[What you should do]
Everything in the listing below needs to be returned word for word.

[Source data]
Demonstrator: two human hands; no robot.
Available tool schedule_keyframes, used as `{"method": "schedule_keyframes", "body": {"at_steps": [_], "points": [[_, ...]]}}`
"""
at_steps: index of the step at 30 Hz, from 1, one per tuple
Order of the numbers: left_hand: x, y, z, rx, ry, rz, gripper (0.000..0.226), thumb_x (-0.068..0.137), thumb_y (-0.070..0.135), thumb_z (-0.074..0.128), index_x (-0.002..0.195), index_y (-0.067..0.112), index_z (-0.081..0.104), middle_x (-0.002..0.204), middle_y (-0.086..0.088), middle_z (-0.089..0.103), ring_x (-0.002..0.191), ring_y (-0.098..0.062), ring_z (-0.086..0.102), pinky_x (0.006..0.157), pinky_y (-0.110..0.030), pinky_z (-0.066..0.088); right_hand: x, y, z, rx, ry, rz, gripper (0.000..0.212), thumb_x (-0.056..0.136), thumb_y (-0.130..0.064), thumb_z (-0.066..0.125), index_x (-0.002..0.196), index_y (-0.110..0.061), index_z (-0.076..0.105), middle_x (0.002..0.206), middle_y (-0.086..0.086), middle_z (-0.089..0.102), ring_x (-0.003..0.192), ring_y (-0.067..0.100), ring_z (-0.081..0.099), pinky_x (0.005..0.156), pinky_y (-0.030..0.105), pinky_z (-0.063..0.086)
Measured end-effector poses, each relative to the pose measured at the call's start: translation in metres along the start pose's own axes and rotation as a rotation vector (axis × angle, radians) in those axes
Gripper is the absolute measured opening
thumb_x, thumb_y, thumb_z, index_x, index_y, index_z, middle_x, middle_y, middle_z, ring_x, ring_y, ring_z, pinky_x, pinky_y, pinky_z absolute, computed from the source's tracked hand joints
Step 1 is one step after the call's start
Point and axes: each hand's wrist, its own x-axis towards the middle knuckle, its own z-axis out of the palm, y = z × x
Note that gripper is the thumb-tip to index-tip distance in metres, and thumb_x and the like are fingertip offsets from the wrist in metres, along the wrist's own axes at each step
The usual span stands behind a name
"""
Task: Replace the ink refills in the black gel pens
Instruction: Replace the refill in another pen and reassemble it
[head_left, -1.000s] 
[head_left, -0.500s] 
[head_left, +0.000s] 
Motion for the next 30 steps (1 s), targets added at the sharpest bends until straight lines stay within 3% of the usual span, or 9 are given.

[Solution below]
Demonstrator: two human hands; no robot.
Available tool schedule_keyframes, used as `{"method": "schedule_keyframes", "body": {"at_steps": [_], "points": [[_, ...]]}}`
"""
at_steps: index of the step at 30 Hz, from 1, one per tuple
Order of the numbers: left_hand: x, y, z, rx, ry, rz, gripper (0.000..0.226), thumb_x (-0.068..0.137), thumb_y (-0.070..0.135), thumb_z (-0.074..0.128), index_x (-0.002..0.195), index_y (-0.067..0.112), index_z (-0.081..0.104), middle_x (-0.002..0.204), middle_y (-0.086..0.088), middle_z (-0.089..0.103), ring_x (-0.002..0.191), ring_y (-0.098..0.062), ring_z (-0.086..0.102), pinky_x (0.006..0.157), pinky_y (-0.110..0.030), pinky_z (-0.066..0.088); right_hand: x, y, z, rx, ry, rz, gripper (0.000..0.212), thumb_x (-0.056..0.136), thumb_y (-0.130..0.064), thumb_z (-0.066..0.125), index_x (-0.002..0.196), index_y (-0.110..0.061), index_z (-0.076..0.105), middle_x (0.002..0.206), middle_y (-0.086..0.086), middle_z (-0.089..0.102), ring_x (-0.003..0.192), ring_y (-0.067..0.100), ring_z (-0.081..0.099), pinky_x (0.005..0.156), pinky_y (-0.030..0.105), pinky_z (-0.063..0.086)
Measured end-effector poses, each relative to the pose measured at the call's start: translation in metres along the start pose's own axes and rotation as a rotation vector (axis × angle, radians) in those axes
Gripper is the absolute measured opening
thumb_x, thumb_y, thumb_z, index_x, index_y, index_z, middle_x, middle_y, middle_z, ring_x, ring_y, ring_z, pinky_x, pinky_y, pinky_z absolute, computed from the source's tracked hand joints
Step 1 is one step after the call's start
Point and axes: each hand's wrist, its own x-axis towards the middle knuckle, its own z-axis out of the palm, y = z × x
Note that gripper is the thumb-tip to index-tip distance in metres, and thumb_x and the like are fingertip offsets from the wrist in metres, along the wrist's own axes at each step
The usual span stands behind a name
"""
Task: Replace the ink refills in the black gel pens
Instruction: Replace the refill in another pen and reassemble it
[head_left, -1.000s] 
[head_left, -0.500s] 
[head_left, +0.000s] 
Motion for the next 30 steps (1 s), targets added at the sharpest bends until straight lines stay within 3% of the usual span, or 9 are given.

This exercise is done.